Problem requirements:
Using the listing below, return each line exactly as it reads.
[Start of Attachment]
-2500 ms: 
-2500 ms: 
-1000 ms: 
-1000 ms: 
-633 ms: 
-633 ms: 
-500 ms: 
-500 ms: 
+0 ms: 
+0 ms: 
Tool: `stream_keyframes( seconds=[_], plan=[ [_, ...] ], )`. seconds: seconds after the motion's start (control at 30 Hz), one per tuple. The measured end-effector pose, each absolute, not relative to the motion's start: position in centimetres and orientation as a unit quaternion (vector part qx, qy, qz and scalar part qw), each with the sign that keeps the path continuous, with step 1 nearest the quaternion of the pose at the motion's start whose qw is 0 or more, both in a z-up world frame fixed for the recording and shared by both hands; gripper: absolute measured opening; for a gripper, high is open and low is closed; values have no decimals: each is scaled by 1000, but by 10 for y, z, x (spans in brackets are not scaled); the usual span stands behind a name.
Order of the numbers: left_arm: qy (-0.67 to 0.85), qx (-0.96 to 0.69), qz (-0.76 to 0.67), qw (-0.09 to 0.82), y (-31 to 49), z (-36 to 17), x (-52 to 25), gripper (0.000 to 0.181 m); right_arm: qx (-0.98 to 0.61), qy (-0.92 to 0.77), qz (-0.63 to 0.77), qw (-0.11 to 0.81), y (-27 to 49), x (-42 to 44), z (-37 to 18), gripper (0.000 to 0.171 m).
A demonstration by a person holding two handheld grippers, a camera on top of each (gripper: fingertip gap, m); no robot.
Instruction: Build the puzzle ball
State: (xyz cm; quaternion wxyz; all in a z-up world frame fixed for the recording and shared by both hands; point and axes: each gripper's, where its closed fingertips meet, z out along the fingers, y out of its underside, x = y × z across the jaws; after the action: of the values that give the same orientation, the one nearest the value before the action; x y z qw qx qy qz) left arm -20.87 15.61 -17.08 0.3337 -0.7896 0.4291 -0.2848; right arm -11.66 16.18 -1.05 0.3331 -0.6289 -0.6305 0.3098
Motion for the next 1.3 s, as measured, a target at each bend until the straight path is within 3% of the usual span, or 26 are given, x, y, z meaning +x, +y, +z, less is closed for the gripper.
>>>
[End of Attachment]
Solution:
-2500 ms: 
-2500 ms: 
-1000 ms: 
-1000 ms: 
-633 ms: 
-633 ms: 
-500 ms: 
-500 ms: 
+0 ms: 
+0 ms: 
Tool: `stream_keyframes( seconds=[_], plan=[ [_, ...] ], )`. seconds: seconds after the motion's start (control at 30 Hz), one per tuple. The measured end-effector pose, each absolute, not relative to the motion's start: position in centimetres and orientation as a unit quaternion (vector part qx, qy, qz and scalar part qw), each with the sign that keeps the path continuous, with step 1 nearest the quaternion of the pose at the motion's start whose qw is 0 or more, both in a z-up world frame fixed for the recording and shared by both hands; gripper: absolute measured opening; for a gripper, high is open and low is closed; values have no decimals: each is scaled by 1000, but by 10 for y, z, x (spans in brackets are not scaled); the usual span stands behind a name.
Order of the numbers: left_arm: qy (-0.67 to 0.85), qx (-0.96 to 0.69), qz (-0.76 to 0.67), qw (-0.09 to 0.82), y (-31 to 49), z (-36 to 17), x (-52 to 25), gripper (0.000 to 0.181 m); right_arm: qx (-0.98 to 0.61), qy (-0.92 to 0.77), qz (-0.63 to 0.77), qw (-0.11 to 0.81), y (-27 to 49), x (-42 to 44), z (-37 to 18), gripper (0.000 to 0.171 m).
A demonstration by a person holding two handheld grippers, a camera on top of each (gripper: fingertip gap, m); no robot.
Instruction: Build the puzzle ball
State: (xyz cm; quaternion wxyz; all in a z-up world frame fixed for the recording and shared by both hands; point and axes: each gripper's, where its closed fingertips meet, z out along the fingers, y out of its underside, x = y × z across the jaws; after the action: of the values that give the same orientation, the one nearest the value before the action; x y z qw qx qy qz) left arm -20.87 15.61 -17.08 0.3337 -0.7896 0.4291 -0.2848; right arm -11.66 16.18 -1.05 0.3331 -0.6289 -0.6305 0.3098
Motion for the next 1.3 s, as measured, a target at each bend until the straight path is within 3% of the usual span, or 26 are given, x, y, z meaning +x, +y, +z, less is closed for the gripper.
>>>

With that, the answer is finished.